“Fewer people have moved to Los Angeles since the start of the COVID-19 pandemic, while the number of Californians leaving to other states has gone up,” according to a new study by the nonpartisan California Policy Lab which was released on December 15th. The study found that the number of people moving to California dropped by 38% at the end of September 2021 compared to the end of March 2020. 58,803 people left Los Angeles in 2021, a 12.3% change from 2021. And only 24,882 people moved in, in a decline of 39.5% from 2020. “California loses more than twice as many people to domestic migration as it did before the pandemic,” researchers stated.
Jessica Melhado, former Executive Director of Westwood Kehillah, and her husband Rabbi Raif Melhado moved to Los Angeles a little over six years ago for a job opportunity at Kahal Joseph Congregation. When that job was done, Raif found another job at DeToledo High School. They hadn’t had any family or other ties really bringing them to the West Coast, except for a brother who lived in Northern California. Jessica said there were a lot of nice things about Los Angeles, including the weather, access to good kosher food, and good Jewish schools but the cost of living was high and the cost of real estate was prohibitive for their family. Getting scholarships for Jewish schools, which assumed a higher level of wealth, was also difficult. During the pandemic, being away from most of their family became harder. They ended up in Atlanta much closer to family.
Shterny Plotkin and her family lived in Los Angeles for close to nineteen years. She moved from Brooklyn to Los Angeles to be with her husband, Levi, who had a business in LA. She had always hoped to move back to the East Coast though. For a long time, it looked like it would be New York but Levi did not want to move there. Florida was his idea. Shterny loved the community in Los Angeles and found “the nightlife very exciting.” She said “everything was beautiful” and they went to the desert, Santa Barbara, and San Diego a lot. Still, she now loves being closer to New York City. And while it’s much cheaper than Los Angeles, it’s still “not cheap.” They have continued to work in pre-settlement funding in Florida.
People have moved for jobs, to be closer to family, for security reasons but there are many more people who have stayed and won’t be swayed by those out-of-state real estate agents trying to entice them to move to Texas or Florida.
Rebecca Klempner, an author of children’s books, loves “the friends and family” she has in Los Angeles. She likes “the size and resources of the local Jewish community with schools, shuls, a variety of learning opportunities for adults, kosher food and mikvahs.” She also likes the culture and values and the “heterogeneity.” She thinks the cost of moving is too high but also believes that for her husband “getting a teaching job that pays well [out of state], relative to a lower cost of living” would be unlikely. Her husband also has a great pension they’ve been paying into at Los Angeles Unified School District.
Rabbi Jason Weiner, who serves as senior rabbi and director of the Spiritual Care Department at Cedars-Sinai in Los Angeles as well as rabbi of Knesset Israel Congregation, said, “My family is here. My job is here. I grew up here and I like LA!” Rachelle Neshkes, a public interest/poverty lawyer, states that the weather, her job, family, and friends are reasons she stays but adds that “the difficulties involved in moving and changing jobs, finding a new community and housing” are further reasons not to look elsewhere. Evey Leibow likes the “family, progressive culture, the Jewish community,” and of course, that lovely Los Angeles weather.
Alexis Newman, Associate Director of Admissions at Milken Community School, stays for her family (both hers and her husband’s), great jobs, and great friends that she has found in LA. She was born in Orange County, raised in Palm Springs, and moved to Los Angeles for high school, and hasn’t left since, except for a year to study abroad in Israel.
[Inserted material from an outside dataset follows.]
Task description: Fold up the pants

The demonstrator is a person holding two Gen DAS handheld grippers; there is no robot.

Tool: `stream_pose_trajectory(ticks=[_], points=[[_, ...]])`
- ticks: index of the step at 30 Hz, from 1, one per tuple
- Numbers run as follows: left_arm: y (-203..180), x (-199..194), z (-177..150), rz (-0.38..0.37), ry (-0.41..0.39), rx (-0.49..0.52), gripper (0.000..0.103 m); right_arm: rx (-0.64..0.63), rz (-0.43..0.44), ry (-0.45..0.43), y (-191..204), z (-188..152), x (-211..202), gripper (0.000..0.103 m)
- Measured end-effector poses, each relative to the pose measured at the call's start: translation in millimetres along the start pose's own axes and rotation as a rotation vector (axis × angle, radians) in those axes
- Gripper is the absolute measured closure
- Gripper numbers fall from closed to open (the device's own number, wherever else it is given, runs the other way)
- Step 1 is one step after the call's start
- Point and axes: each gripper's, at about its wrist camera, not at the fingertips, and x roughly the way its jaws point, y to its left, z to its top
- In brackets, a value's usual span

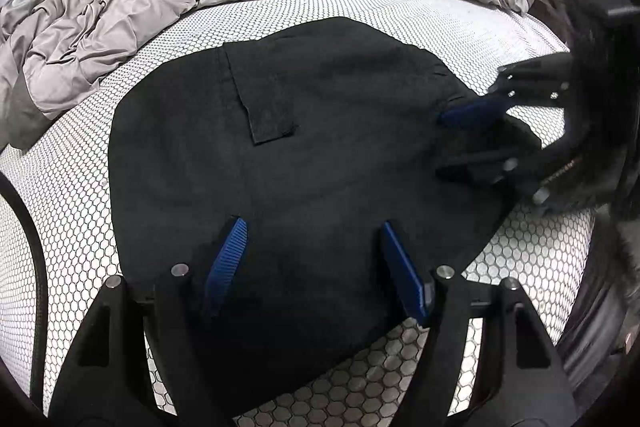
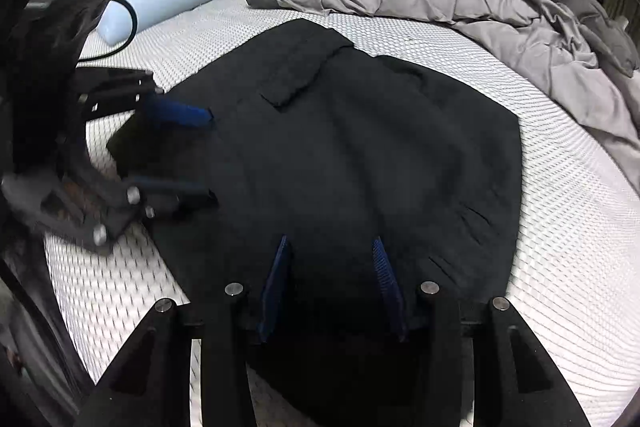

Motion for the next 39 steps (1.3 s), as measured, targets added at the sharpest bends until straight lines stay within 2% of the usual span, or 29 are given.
stream_pose_trajectory(ticks=[3, 5, 7, 10, 12, 14, 16, 18, 19, 20, 24, 27, 31, 34, 36, 38, 39], points=[[3.4, 1.2, -2.2, 0.000, 0.001, 0.004, 0.035, 0.039, 0.013, 0.012, -23.4, -8.7, -10.9, 0.058], [2.6, 0.7, -1.4, 0.006, 0.004, 0.005, 0.034, 0.105, 0.044, 0.003, -39.9, -12.1, -13.2, 0.048], [4.0, -1.7, 1.2, -0.004, 0.001, -0.007, 0.034, 0.153, 0.077, -0.011, -47.9, -11.0, -14.7, 0.047], [20.2, -11.7, 10.0, -0.102, -0.043, -0.090, 0.034, 0.214, 0.110, -0.116, -54.4, -4.8, -30.9, 0.047], [36.3, -20.3, 23.5, -0.118, -0.103, -0.146, 0.034, 0.256, 0.100, -0.178, -57.8, 3.7, -34.3, 0.047], [54.5, -18.2, 38.9, -0.074, -0.136, -0.201, 0.034, 0.294, 0.043, -0.182, -61.3, 12.6, -28.8, 0.047], [73.5, -6.0, 51.4, -0.007, -0.122, -0.269, 0.034, 0.325, 0.011, -0.155, -62.9, 23.4, -15.8, 0.047], [97.1, 12.3, 54.8, 0.032, -0.073, -0.359, 0.038, 0.340, -0.022, -0.130, -63.9, 34.7, 3.5, 0.047], [102.7, 19.0, 55.0, 0.042, -0.046, -0.377, 0.043, 0.339, -0.034, -0.118, -64.7, 36.9, 8.9, 0.047], [109.9, 29.9, 52.8, 0.038, -0.002, -0.401, 0.043, 0.332, -0.056, -0.090, -65.0, 40.6, 18.0, 0.047], [109.4, 41.8, 49.7, 0.069, 0.030, -0.384, 0.041, 0.421, -0.077, -0.021, -85.8, 34.3, 30.9, 0.047], [111.1, 43.0, 46.9, 0.071, 0.023, -0.392, 0.040, 0.499, 0.025, -0.056, -107.7, 19.5, 25.4, 0.047], [114.0, 28.4, 47.8, 0.059, 0.020, -0.446, 0.040, 0.447, 0.049, -0.095, -100.7, 13.5, 2.6, 0.047], [108.6, -5.4, 33.2, 0.018, -0.035, -0.473, 0.040, 0.488, 0.108, -0.130, -107.8, -4.7, -20.0, 0.044], [110.0, -21.6, 19.1, 0.010, -0.054, -0.498, 0.040, 0.520, 0.111, -0.134, -119.8, -19.2, -27.4, 0.043], [113.5, -30.8, 3.9, 0.039, -0.046, -0.534, 0.040, 0.585, 0.154, -0.125, -132.7, -33.5, -25.0, 0.043], [113.8, -34.2, -4.1, 0.052, -0.040, -0.544, 0.040, 0.646, 0.204, -0.112, -141.4, -43.2, -20.4, 0.043]])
She met her husband, who is also a Los Angeles native, at Santa Monica College. Both sides of their family are here and “that’s a big reason for why we stay.”
Like many others, Maryam Maleki stays in part for the weather. She has “more family here.” She added, “I found my religion here and met my soulmate here.” She loves the kosher options. She also gets paid more in Los Angeles than she would in her native Tennessee. In LA, she gets together with her friends often. She came here for school knowing she wanted to be a pediatrician and instead, became a registered dietician.
So why do people stay? People stay for the weather, family, friends, the Jewish community, jobs, and diversity; so don’t let those earlier statistics fool you. Researchers at the California Policy Lab stressed that they did not find evidence to support the idea of a “pronounced exodus” from the state of California. Plenty of people are still moving to California and, even more, are staying put.